By clicking “Sign up for GitHub”, you agree to our terms of service and privacy statement. We’ll occasionally send you account related emails.

Already on GitHub? Sign in to your account

Update proof of concept with respect to PEP 701 changes #22

Open
jimbaker opened this issue Apr 24, 2023 · 26 comments
Open

Update proof of concept with respect to PEP 701 changes #22

jimbaker opened this issue Apr 24, 2023 · 26 comments

Comments

@jimbaker
Copy link
Owner

PEP 701, as tracked in the CPython implementation and recently merged by @pablogsal , python/cpython#102856, required changes to the tokenizer and parser for the cleaned up implementation of f-strings.

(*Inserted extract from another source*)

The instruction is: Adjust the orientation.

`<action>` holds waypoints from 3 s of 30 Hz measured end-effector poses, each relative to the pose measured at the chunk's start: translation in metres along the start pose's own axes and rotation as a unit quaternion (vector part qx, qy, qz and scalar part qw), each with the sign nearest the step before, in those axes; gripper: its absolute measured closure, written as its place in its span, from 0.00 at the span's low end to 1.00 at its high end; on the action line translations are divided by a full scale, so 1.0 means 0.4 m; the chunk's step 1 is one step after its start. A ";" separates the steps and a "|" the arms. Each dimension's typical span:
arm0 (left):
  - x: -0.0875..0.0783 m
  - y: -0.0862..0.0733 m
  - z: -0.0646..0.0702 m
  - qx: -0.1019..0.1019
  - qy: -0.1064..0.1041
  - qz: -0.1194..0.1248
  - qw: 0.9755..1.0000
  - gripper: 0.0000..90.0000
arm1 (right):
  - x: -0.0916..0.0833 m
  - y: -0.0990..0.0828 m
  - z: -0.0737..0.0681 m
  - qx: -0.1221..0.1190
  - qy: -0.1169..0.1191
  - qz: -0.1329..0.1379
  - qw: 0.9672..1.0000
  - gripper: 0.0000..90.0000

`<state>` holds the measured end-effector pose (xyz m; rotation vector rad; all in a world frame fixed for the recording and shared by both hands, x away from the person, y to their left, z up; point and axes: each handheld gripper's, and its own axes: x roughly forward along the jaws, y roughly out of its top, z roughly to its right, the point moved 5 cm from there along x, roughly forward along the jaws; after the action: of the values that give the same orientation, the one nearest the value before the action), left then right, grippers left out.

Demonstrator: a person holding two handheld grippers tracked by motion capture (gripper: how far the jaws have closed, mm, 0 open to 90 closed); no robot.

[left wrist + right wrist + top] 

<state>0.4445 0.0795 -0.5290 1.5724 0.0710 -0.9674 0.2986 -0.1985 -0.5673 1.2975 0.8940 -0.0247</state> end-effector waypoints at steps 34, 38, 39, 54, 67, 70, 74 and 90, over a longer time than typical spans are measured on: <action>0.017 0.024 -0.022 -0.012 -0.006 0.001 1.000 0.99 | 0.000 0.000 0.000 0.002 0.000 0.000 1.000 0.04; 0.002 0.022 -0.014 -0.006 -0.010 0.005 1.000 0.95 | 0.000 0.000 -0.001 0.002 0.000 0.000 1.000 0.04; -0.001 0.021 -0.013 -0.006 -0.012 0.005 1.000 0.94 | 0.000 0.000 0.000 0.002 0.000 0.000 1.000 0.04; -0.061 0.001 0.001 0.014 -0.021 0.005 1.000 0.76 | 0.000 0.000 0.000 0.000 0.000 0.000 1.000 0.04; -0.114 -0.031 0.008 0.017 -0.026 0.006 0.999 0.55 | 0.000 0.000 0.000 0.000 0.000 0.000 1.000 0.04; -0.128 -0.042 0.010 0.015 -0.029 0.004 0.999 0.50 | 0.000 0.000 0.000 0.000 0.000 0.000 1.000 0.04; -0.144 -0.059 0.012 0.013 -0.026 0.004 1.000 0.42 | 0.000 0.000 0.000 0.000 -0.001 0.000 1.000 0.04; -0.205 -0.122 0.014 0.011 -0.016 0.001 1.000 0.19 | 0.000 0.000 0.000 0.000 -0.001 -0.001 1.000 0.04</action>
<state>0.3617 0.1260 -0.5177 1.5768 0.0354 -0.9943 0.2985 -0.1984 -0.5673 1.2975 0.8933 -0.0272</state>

This impacts the initial proof of concept work in #1 written by @gvanrossum

First, we have discussed two possible syntaxes, as seen in the below examples:

  1. html'<li>{name}</li>' (this is what we have generally done, with the tag not being dotted and no whitespace between it and the string part)
  2. html @ f'<li>{name}</li>', as with the transpiler work by @rmorshea in Interim Transpiler #20

In my reading of the PEP, the easiest/most straightforward change is to leverage PEP 701 f-strings directly, producing these tokens in either case. (So the scheme in #20 more explicitly maps to this.)

NAME - "html"
FSTRING_START - "'" 
FSTRING_MIDDLE - '<li>'
LBRACE - '{'
NAME - 'name'
RBRACE - '}'
FSTRING_MIDDLE - '</li>'
FSTRING_END - "'"

In other words, this is the exact tokenization produced as now, other than the first token NAME. This tokenization should be straightforward to then parse, including any necessary updates to the POC (possibly including removing more of the changes that were done, one can hope!).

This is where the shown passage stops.